La téléphonie mobile est sans doute le seul service indispensable dans la vie de nos concitoyens dont les prix ont constamment diminué pendant les dix dernières années. Ainsi, selon les chiffres de l'ARCEP, entre 2006 et 2010 le montant moyen des tarifs du mobile a baissé en France de 12 % en moyenne. Cette évolution doit être comparée à l'augmentation de 12 % des péages autoroutiers, de 15 % des tarifs de l'électricité et de la poste, ou encore de 17 % de ceux du métro.

Cette baisse des prix s'est accompagnée d'une explosion des usages, laquelle a nécessité des investissements considérables : sur nos réseaux, le trafic de données a été multiplié par 53 depuis cinq ans. En réalité, à niveau d'usage comparable, les dépenses de téléphonie mobile des ménages français ont baissé de 40 % en cinq ans. Le procès qui nous est fait sur l'absence de baisse des prix avant l'arrivée de Free est donc particulièrement injuste. Alors que, l'an dernier, le Gouvernement a décidé d'augmenter de 7 points le taux de TVA sur les forfaits de téléphonie mobile, les opérateurs n'ont pas répercuté cette augmentation.

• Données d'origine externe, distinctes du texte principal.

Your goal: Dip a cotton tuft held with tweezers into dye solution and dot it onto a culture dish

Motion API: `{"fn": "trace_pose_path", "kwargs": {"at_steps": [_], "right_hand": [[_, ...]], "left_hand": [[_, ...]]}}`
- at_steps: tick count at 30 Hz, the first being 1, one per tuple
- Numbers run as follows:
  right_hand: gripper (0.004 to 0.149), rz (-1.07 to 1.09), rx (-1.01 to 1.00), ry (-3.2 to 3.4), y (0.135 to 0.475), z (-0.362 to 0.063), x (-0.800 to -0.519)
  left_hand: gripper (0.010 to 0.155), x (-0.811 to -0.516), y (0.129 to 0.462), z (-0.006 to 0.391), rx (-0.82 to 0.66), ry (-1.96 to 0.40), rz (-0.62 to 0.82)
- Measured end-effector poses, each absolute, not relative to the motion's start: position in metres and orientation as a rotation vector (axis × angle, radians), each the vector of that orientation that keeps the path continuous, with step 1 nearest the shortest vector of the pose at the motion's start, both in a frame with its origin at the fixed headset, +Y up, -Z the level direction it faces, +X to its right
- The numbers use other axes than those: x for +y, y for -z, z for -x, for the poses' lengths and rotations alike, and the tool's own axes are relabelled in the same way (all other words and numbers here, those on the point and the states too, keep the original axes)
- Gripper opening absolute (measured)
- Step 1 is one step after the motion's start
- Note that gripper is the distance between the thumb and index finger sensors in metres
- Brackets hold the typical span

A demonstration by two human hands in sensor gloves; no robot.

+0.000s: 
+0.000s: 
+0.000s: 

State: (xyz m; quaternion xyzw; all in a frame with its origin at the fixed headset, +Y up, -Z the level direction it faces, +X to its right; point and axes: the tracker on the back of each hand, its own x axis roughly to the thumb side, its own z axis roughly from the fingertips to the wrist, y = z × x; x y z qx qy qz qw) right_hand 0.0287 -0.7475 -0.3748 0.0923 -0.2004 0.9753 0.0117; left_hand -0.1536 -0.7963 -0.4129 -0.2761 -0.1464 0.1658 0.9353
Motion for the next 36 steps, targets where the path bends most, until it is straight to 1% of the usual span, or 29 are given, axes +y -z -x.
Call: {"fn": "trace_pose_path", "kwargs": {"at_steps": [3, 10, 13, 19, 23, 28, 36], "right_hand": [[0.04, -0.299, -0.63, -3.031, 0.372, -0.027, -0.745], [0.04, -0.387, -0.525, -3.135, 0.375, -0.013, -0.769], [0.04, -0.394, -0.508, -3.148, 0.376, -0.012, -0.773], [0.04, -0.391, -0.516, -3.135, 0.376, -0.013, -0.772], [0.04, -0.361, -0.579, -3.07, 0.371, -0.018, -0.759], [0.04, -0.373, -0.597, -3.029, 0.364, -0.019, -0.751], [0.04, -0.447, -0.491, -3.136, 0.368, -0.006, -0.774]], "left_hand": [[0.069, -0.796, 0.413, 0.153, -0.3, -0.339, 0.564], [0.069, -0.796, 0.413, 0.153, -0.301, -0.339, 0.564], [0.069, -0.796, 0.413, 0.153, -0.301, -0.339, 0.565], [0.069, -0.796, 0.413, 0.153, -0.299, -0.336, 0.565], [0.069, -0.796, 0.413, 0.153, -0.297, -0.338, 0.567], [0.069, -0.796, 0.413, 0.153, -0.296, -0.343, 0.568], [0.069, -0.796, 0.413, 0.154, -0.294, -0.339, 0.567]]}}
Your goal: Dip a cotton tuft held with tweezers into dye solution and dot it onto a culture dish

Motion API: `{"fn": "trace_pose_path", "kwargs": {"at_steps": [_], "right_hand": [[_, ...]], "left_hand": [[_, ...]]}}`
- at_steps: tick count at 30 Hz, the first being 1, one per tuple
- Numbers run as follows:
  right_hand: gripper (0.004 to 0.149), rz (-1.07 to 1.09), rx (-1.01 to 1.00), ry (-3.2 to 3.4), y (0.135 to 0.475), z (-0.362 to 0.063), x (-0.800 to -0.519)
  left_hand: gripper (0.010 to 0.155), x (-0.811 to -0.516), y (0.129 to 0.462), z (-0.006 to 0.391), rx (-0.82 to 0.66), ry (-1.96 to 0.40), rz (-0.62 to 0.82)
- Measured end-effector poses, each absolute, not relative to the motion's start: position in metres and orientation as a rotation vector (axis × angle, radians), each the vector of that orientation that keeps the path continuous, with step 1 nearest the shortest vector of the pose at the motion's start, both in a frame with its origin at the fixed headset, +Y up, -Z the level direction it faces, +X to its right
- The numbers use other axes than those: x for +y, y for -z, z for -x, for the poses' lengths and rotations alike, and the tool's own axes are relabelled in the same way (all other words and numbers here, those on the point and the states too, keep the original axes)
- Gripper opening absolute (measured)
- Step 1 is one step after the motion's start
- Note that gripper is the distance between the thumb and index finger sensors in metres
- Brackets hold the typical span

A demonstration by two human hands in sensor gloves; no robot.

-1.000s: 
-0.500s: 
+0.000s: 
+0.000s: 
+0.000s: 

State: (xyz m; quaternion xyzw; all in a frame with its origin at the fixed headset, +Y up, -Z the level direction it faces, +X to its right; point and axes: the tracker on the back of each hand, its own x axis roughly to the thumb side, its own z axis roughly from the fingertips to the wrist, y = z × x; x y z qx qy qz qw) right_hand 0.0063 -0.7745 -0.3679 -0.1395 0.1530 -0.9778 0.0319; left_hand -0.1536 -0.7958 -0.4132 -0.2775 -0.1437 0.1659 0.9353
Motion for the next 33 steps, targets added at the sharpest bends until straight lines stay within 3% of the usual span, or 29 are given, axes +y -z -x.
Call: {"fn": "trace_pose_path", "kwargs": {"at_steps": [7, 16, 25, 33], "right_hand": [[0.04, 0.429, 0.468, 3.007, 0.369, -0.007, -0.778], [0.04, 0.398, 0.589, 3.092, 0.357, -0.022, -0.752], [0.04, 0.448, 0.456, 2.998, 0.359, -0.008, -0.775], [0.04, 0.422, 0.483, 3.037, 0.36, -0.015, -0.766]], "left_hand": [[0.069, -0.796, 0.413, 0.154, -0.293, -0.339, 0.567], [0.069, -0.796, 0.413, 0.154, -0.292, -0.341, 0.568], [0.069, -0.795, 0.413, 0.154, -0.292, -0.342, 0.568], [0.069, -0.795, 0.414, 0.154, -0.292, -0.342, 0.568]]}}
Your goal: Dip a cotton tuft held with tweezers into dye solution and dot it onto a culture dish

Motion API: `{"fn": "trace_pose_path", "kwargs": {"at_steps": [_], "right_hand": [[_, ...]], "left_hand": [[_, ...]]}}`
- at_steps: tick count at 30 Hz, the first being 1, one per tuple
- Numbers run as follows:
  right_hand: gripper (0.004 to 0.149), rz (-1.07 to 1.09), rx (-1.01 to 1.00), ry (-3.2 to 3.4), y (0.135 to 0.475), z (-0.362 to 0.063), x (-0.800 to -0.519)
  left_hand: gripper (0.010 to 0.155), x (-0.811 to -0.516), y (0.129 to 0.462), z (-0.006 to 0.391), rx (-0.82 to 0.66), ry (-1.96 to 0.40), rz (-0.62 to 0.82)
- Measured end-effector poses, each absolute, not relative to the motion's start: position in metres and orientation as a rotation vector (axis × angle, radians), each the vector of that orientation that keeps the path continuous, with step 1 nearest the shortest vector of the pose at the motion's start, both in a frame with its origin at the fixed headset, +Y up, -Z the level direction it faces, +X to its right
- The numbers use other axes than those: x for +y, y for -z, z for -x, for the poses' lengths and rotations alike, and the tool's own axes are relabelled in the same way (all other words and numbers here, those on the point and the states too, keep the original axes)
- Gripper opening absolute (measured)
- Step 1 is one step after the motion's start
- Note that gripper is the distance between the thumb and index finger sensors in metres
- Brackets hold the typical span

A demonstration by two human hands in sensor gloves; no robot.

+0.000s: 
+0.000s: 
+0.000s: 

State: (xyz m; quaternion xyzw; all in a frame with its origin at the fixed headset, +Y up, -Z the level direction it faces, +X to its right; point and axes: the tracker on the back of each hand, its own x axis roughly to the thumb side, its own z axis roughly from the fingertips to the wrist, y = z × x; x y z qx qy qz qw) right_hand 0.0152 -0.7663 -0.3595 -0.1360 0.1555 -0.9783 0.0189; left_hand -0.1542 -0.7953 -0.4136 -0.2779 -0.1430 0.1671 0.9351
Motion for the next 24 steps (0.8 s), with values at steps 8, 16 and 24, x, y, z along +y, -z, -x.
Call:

Une étude publiée en décembre 2011 par le régulateur britannique, l'Ofcom, et qui concerne le Royaume-Uni, l'Italie, l'Espagne, les États-Unis, l'Allemagne et la France montre que notre pays est le deuxième pays le moins cher du monde pour les tarifs de téléphone, et ce sur l'ensemble des paniers étudiés : téléphonie mobile ou fixe. Il est aujourd'hui établi que les tarifs français de l'internet fixe sont parmi les plus bas du monde. Les propos aux termes desquels le prix du téléphone mobile serait plus élevé en France qu'à l'étranger sont tout simplement faux. Notre présence dans 35 pays nous permet de faire apparaître que le niveau des marges en France est plutôt dans la moyenne basse de nos marges dans le monde. La marge d'Orange dans le téléphone mobile en France est de l'ordre de 35 %, et non pas de 50 % ou 60 % comme je l'ai entendu. Là aussi ce chiffre est dans la moyenne basse de nos marges à l'échelle mondiale. Ce niveau de marge nous a pourtant permis d'investir de façon satisfaisante pour construire des réseaux de téléphonie mobile aujourd'hui parmi les plus performants au monde, et d'établir une répartition de la valeur équilibrée entre la part qui revient aux salariés – qui inclut les recrutements – et celle que nous affectons aux autres parties prenantes. La France ne s'est décidée à augmenter le nombre d'opérateurs que dix ans après de nombreux autres pays, en décalage de phase en quelque sorte. Nous verrons bien quelles seront les conséquences de ce choix audacieux. Elles se feront sentir dans les mois et les années qui viennent. Cela dit, ayant déjà géré ce type de situation à l'étranger, nous sommes très bien préparés pour le faire en France.